Endarkened Knowing: On Love, Distance, and the Limits of Intellect
- zariahperkins
- Oct 26, 2025
- 2 min read
Mixing his Nigerian village upbringing with his first American experience at Tufts and living in Boston created a man who could never fully understand or appreciate my soul, because he has no access to his own. He was raised on resilience, not rest. Conditioned to achieve, not to feel.
A man I deeply loved became the embodiment of this. His archetype is the kind that lives entirely in the mind because the soul never had space to breathe. He moves through life with an intellectual distance that can easily masquerade as depth to someone searching for it. He is full of thought but not of feeling—always analyzing, rarely embodying. That is why it’s always “not right now.” Feeling req
uires surrender, and surrender feels unsafe to someone who has only ever known survival.
My knowing is different. My writing is not just theory or intellect; it is soulful resonance, a vibration that awakens the spirit. I do not write from the head alone. I write from memory, from body, from lineage. My words come from underground streams of ancestral intuition, womanist wisdom, and emotional intelligence that Western frameworks often overlook.

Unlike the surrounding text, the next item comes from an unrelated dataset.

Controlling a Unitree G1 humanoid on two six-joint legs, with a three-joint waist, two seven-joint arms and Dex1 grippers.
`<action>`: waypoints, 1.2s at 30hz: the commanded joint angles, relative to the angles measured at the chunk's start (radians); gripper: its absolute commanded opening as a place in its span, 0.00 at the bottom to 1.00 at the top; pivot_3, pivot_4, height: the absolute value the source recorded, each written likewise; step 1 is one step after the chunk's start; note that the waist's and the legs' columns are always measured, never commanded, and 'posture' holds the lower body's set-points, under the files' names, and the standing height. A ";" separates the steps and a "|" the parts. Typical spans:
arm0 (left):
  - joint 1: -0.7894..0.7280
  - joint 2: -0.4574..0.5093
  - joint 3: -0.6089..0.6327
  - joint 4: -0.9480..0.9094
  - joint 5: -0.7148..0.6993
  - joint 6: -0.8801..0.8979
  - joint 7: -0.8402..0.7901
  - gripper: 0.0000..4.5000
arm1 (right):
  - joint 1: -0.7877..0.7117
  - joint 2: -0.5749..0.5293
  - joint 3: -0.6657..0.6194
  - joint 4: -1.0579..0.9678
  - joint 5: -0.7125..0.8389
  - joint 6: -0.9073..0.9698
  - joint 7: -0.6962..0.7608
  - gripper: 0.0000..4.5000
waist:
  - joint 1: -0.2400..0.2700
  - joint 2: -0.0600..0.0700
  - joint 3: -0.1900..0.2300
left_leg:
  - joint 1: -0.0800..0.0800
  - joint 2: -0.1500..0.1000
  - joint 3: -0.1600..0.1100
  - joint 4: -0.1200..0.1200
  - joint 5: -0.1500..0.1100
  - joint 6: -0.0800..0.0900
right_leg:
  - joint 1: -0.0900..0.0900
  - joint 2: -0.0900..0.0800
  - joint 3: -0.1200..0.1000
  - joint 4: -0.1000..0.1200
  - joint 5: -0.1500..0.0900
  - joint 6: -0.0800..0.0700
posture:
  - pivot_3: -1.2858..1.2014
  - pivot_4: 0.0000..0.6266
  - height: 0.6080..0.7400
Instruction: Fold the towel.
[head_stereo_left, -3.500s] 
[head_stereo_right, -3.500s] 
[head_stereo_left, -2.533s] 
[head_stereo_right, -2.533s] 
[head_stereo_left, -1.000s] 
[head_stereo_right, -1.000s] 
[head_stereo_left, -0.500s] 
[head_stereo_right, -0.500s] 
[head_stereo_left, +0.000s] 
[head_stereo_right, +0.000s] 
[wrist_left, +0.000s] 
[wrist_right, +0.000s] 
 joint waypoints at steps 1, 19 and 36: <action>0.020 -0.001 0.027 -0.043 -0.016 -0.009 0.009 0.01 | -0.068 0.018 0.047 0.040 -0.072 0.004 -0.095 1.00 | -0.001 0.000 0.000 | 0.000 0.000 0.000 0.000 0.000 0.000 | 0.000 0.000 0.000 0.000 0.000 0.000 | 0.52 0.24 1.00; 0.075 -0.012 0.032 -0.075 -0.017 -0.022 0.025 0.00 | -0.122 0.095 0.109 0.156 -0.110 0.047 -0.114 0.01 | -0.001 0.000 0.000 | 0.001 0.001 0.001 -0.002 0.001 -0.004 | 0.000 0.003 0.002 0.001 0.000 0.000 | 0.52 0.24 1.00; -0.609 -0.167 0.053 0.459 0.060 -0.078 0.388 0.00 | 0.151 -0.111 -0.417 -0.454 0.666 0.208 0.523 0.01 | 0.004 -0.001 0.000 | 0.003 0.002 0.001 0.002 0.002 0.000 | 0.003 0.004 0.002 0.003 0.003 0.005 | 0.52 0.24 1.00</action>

A man like that taught me that intellect without intimacy becomes a kind of exile. To be brilliant yet disconnected, articulate yet unfeeling, is to live as a mind untethered from its heart. He was taught to survive systems, not transcend them. I was born to feel them and reimagine them.
Boston, with all its brilliance and sterility, mirrors him—polished but cold, historical but emotionally hollow. Being here revealed why our connection could never take root.
What my spirit learned is that: love without emotional literacy is performance. Intellect without soul is mimicry. Presence without vulnerability is only proximity.
To be awake is to know with the entire self: the intellectual, the emotional, the ancestral, and the spiritual. That is endarkened knowing—a truth birthed from the Black feminine spirit, from feeling deeply in a world that rewards detachment.
So I bless him and release him. I no longer chase understanding from those who mistake emotion for weakness or silence for peace.
My soul is too full for half-embodied love.
Author Note
This reflection is part of my ongoing exploration of Endarkened Knowing, an Africana Womanist lens that centers embodied wisdom, ancestral intuition, and emotional literacy as sacred ways of knowing.
If I analyze every person, every experience, and every text through this epistemology, life begins to make sacred sense. The disappointments become data. The heartbreaks become case studies in emotional literacy. Even the silences become lessons in communication and protection.
Everything is part of the curriculum of becoming.
Endarkened Knowing is not just theory; it is a daily practice of reading life with both intellect and intuition, tracing spirit through what others might call coincidence, and returning to myself while studying the world.